Task instructions
Pictures stay out of the output. Return exactly the lines below from the one with "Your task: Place" down to the one with "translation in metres", both included, and nothing more.

(Dataset items)
◆ ◆ ◆ ◆ ◆ ◆ ◆
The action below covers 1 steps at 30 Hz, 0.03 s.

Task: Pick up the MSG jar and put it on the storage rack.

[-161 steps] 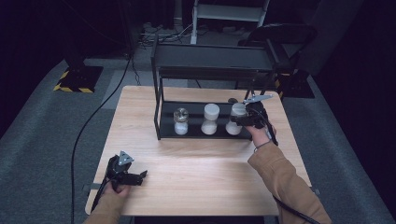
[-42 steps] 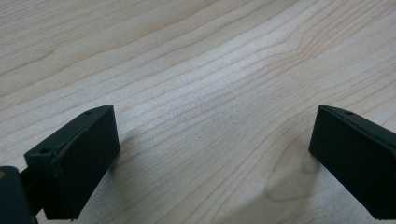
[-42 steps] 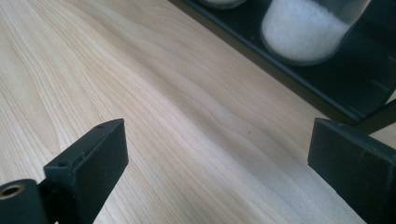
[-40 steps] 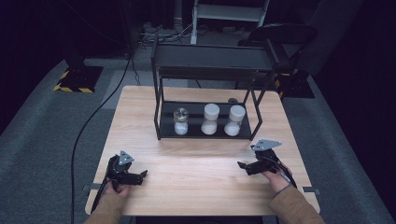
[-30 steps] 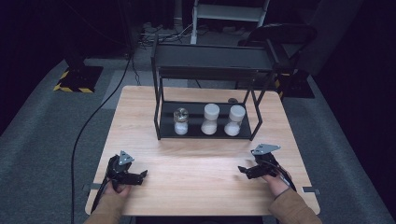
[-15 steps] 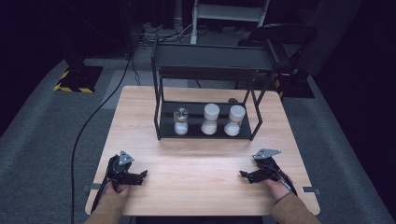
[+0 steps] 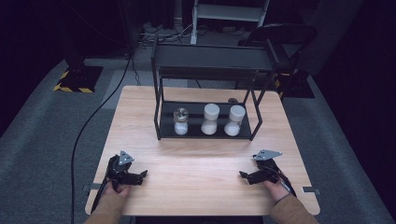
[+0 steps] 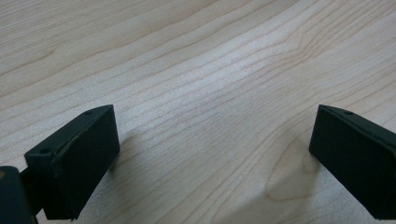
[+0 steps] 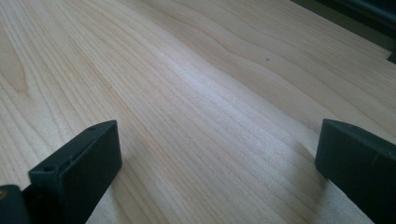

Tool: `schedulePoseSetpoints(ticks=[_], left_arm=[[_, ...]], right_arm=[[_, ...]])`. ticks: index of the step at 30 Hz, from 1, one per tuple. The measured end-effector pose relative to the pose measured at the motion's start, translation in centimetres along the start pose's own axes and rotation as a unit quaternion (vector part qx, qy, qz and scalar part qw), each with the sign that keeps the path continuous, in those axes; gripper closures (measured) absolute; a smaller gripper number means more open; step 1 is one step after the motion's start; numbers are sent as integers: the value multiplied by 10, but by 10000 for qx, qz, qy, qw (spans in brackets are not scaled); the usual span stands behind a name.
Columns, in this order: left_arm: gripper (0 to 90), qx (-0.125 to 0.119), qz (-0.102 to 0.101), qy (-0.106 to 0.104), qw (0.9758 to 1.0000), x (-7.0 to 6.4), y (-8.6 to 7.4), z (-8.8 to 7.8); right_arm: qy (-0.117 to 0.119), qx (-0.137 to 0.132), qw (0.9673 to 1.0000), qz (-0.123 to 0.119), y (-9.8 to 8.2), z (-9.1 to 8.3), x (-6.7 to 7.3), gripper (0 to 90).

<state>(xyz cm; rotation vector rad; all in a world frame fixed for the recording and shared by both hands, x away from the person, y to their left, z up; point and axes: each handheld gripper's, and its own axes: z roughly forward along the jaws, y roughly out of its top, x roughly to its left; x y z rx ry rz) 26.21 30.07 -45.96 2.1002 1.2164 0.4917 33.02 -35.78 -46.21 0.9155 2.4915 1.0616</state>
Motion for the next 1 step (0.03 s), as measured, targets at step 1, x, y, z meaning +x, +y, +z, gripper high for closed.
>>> schedulePoseSetpoints(ticks=[1], left_arm=[[13, 0, 0, 1, 10000, 0, 0, 0]], right_arm=[[4, 1, 10000, -5, 0, 0, 0, 0]])
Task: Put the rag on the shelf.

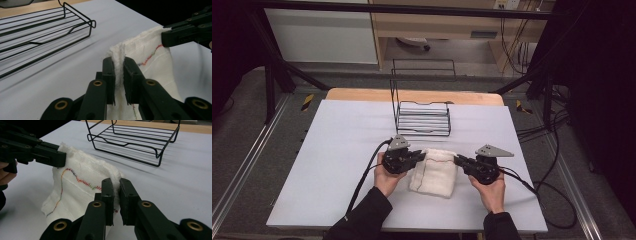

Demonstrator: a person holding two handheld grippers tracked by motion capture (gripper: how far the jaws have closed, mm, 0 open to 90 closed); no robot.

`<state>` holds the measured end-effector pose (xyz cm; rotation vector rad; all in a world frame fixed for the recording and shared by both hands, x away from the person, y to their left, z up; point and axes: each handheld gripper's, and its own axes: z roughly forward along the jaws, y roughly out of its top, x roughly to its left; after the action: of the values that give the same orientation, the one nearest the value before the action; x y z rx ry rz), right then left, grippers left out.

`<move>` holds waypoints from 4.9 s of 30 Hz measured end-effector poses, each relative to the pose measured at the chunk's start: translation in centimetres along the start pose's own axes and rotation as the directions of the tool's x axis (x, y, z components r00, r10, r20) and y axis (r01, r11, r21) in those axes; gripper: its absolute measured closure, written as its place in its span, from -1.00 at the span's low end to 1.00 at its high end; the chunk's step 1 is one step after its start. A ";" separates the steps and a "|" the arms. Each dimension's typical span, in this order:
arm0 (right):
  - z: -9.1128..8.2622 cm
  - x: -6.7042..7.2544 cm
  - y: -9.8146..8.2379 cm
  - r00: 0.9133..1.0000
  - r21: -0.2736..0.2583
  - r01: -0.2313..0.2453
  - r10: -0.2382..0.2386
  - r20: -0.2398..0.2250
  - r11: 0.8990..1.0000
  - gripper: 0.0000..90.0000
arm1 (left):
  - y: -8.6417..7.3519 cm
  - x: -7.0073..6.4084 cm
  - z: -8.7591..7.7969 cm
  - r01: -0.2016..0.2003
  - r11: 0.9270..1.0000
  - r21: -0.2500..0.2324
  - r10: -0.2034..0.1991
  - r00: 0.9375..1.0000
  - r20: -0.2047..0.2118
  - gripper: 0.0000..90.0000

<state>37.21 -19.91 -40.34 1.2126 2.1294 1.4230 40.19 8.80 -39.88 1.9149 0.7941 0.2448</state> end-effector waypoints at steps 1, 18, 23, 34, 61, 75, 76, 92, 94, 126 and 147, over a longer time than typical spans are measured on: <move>-0.1 0.0 0.1 1.000 -0.001 0.001 -0.001 -0.003 1.000 0.84 | 0.0 -0.1 -0.1 0.000 1.000 -0.005 0.000 1.000 0.000 0.78; -1.7 1.6 1.8 0.998 -0.086 0.066 -0.065 0.010 0.994 0.85 | 1.0 -0.9 -2.2 -0.009 0.995 -0.095 0.007 1.000 -0.022 0.78; -2.2 2.2 2.5 0.996 -0.121 0.087 -0.085 0.023 0.989 0.85 | 1.6 -1.1 -3.1 -0.015 0.991 -0.134 0.012 1.000 -0.028 0.78; -2.6 3.4 4.0 0.992 -0.192 0.125 -0.118 0.049 0.973 0.86 | 2.8 -1.1 -4.6 -0.021 0.979 -0.200 0.011 0.999 -0.051 0.78; -2.7 4.8 7.4 0.987 -0.305 0.161 -0.150 0.059 0.939 0.86 | 5.6 -0.3 -7.2 -0.033 0.951 -0.308 0.007 0.996 -0.085 0.79; -2.6 5.6 9.8 0.983 -0.353 0.186 -0.169 0.078 0.917 0.86 | 7.5 0.3 -8.6 -0.048 0.934 -0.354 0.013 0.995 -0.102 0.78; -2.6 5.6 9.9 0.981 -0.355 0.192 -0.174 0.081 0.915 0.86 | 7.7 0.3 -8.7 -0.051 0.932 -0.358 0.015 0.995 -0.103 0.78; -2.8 6.2 12.9 0.974 -0.395 0.224 -0.197 0.109 0.891 0.86 | 10.1 0.8 -9.8 -0.060 0.913 -0.403 0.012 0.993 -0.120 0.79; -2.8 6.3 13.3 0.974 -0.402 0.225 -0.196 0.111 0.888 0.86 | 10.4 0.9 -9.9 -0.065 0.910 -0.409 0.015 0.992 -0.125 0.79; -3.4 6.6 19.5 0.963 -0.483 0.267 -0.210 0.171 0.834 0.86 | 16.1 1.5 -11.6 -0.107 0.859 -0.500 0.028 0.986 -0.164 0.79; -2.6 5.5 23.0 0.962 -0.502 0.266 -0.192 0.195 0.823 0.86 | 19.3 2.8 -10.9 -0.113 0.845 -0.523 0.016 0.982 -0.187 0.79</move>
<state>43.19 -13.82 -18.16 0.7826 1.5710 1.6085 45.04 13.16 -18.45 1.4014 0.6851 0.6193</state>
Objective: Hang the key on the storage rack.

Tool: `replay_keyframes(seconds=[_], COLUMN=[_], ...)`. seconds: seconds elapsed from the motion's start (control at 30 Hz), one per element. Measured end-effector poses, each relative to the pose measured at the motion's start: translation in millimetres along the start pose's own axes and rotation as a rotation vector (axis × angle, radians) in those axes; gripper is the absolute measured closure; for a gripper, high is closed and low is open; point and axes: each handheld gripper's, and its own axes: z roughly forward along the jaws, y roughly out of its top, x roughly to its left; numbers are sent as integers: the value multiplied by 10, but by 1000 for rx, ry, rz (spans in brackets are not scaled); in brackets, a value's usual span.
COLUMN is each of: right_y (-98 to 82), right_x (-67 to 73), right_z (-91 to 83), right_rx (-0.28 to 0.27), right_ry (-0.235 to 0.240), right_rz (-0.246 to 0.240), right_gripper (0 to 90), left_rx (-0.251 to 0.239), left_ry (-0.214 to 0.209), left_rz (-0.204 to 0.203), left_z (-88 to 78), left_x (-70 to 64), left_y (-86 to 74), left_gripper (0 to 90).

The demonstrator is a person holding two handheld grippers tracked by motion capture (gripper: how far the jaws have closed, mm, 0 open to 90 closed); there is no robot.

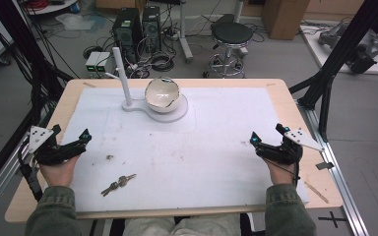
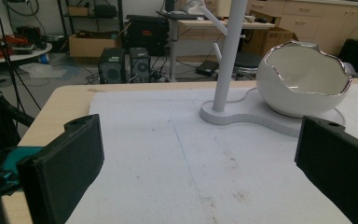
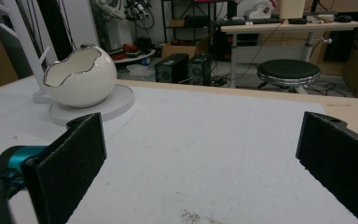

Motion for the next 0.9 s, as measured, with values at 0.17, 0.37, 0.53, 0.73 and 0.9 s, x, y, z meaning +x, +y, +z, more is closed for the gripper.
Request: replay_keyframes(seconds=[0.17, 0.37, 0.53, 0.73, 0.9], right_y=[-2, -5, -12, -16, -17], right_x=[-2, 8, 24, 31, 33], right_z=[9, 17, 32, 40, 41], right_rx=[2, 4, 17, 20, 25], right_ry=[1, 8, 9, 13, 13], right_rz=[0, -6, -11, -23, -18], right_gripper=[5, 4, 4, 4, 4], left_rx=[5, 7, 22, 44, 53], left_ry=[-7, -5, -17, -46, -64], left_rz=[1, -11, -7, 18, 22], left_z=[4, -4, 1, 17, 18], left_x=[-1, 1, -9, -69, -99], left_y=[-5, -1, 5, 32, 45], left_gripper=[17, 17, 17, 17, 17])
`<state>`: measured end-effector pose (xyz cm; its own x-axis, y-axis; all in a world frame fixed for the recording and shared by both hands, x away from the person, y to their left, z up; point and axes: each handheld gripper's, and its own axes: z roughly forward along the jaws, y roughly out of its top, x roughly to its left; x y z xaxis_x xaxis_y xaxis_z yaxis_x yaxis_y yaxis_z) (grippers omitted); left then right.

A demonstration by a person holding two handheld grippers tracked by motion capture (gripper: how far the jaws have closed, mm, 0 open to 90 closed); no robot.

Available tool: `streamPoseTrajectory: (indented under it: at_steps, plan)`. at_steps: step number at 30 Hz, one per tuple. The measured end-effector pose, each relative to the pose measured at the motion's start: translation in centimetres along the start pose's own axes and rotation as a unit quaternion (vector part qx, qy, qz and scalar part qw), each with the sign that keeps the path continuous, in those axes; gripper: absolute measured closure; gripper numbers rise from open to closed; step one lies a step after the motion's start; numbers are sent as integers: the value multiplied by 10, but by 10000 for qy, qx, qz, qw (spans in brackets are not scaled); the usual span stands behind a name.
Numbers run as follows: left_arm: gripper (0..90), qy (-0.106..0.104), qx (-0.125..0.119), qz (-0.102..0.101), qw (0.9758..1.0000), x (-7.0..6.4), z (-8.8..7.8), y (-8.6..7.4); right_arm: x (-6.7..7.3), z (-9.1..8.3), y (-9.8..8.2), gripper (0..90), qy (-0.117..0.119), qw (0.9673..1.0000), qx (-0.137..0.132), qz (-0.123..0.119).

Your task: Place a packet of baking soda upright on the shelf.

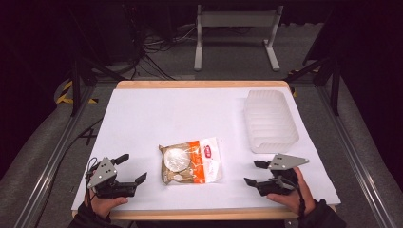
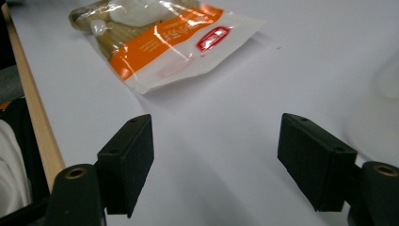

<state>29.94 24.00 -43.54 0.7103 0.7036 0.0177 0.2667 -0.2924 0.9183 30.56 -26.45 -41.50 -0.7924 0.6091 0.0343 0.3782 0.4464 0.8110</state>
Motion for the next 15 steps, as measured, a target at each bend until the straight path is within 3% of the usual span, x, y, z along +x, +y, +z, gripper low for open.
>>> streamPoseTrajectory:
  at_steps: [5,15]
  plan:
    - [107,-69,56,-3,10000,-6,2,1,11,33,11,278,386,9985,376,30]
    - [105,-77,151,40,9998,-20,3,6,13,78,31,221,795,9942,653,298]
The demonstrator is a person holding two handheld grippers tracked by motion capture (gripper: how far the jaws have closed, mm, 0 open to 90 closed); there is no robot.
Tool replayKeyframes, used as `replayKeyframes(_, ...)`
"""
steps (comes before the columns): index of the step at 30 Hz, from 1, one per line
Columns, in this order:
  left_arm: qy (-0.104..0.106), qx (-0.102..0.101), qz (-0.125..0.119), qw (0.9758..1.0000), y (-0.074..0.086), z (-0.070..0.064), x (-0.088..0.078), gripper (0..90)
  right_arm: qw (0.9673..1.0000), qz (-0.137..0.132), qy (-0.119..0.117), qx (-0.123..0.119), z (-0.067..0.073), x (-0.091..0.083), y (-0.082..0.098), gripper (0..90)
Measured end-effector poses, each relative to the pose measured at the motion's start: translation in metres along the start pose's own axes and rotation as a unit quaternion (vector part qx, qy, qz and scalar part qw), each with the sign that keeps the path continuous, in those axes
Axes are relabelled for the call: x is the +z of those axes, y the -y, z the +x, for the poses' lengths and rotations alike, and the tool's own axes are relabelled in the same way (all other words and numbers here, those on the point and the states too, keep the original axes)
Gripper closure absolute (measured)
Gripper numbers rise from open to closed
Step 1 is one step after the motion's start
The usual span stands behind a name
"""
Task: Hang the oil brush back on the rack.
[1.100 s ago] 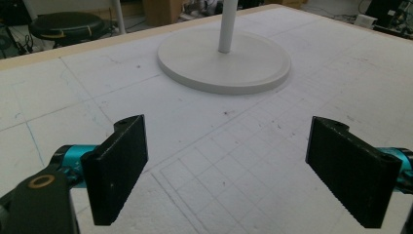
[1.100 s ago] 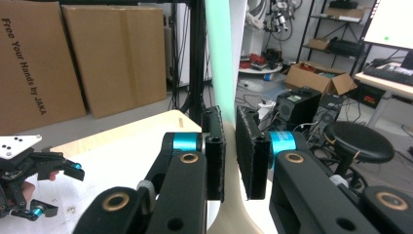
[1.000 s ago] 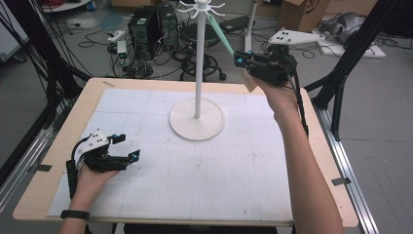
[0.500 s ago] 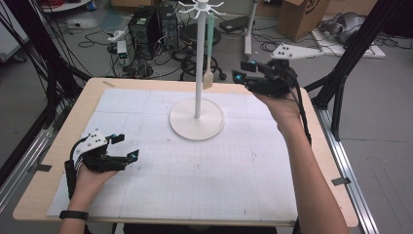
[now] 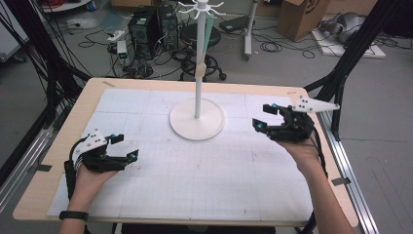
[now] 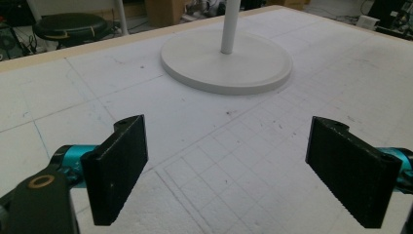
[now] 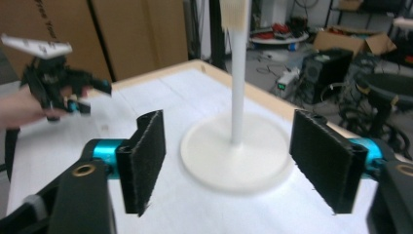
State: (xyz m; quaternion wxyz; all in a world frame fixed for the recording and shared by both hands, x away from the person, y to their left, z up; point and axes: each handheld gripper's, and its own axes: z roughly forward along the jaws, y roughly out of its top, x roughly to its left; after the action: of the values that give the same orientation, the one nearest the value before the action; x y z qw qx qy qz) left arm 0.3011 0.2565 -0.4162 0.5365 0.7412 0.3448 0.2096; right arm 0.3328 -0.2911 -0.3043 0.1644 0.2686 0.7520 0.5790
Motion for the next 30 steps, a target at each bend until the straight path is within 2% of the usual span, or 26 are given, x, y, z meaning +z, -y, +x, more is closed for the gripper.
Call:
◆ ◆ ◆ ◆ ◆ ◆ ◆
Worked solution
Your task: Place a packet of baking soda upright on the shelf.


<state>29.94 24.00 -43.54 0.7103 0.7036 0.0177 0.2667 -0.2924 0.9183 30.56 -26.45 -41.50 -0.7924 0.6091 0.0343 0.3782 0.4464 0.8110</state>
Motion for the next 15 steps, as measured, a target at each bend until the straight path is within 3% of the usual span, x, y, z along +x, +y, +z, gripper low for open.
>>> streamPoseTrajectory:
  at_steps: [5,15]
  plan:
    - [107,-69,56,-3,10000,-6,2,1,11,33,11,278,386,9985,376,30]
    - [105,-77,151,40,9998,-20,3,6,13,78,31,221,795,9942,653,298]
The demonstrator is a person holding two handheld grippers tracked by motion capture (gripper: how far the jaws have closed, mm, 0 open to 90 closed); there is no robot.
Tool replayKeyframes, used as `replayKeyframes(_, ...)`
"""
steps (comes before the columns): index of the step at 30 Hz, from 1, one per line
Columns, in this order:
  left_arm: qy (-0.104..0.106), qx (-0.102..0.101), qz (-0.125..0.119), qw (0.9758..1.0000), y (-0.074..0.086), z (-0.070..0.064), x (-0.088..0.078), gripper (0..90)
  right_arm: qw (0.9673..1.0000), qz (-0.137..0.132), qy (-0.119..0.117), qx (-0.123..0.119), z (-0.067..0.073), x (-0.091..0.083), y (-0.082..0.098), gripper (0..90)
Measured end-effector poses, each relative to the pose measured at the motion's start: translation in metres along the start pose's own axes and rotation as a unit quaternion (vector part qx, qy, qz and scalar part qw), each with the sign that keeps the path continuous, in those axes

The output is complete as shown.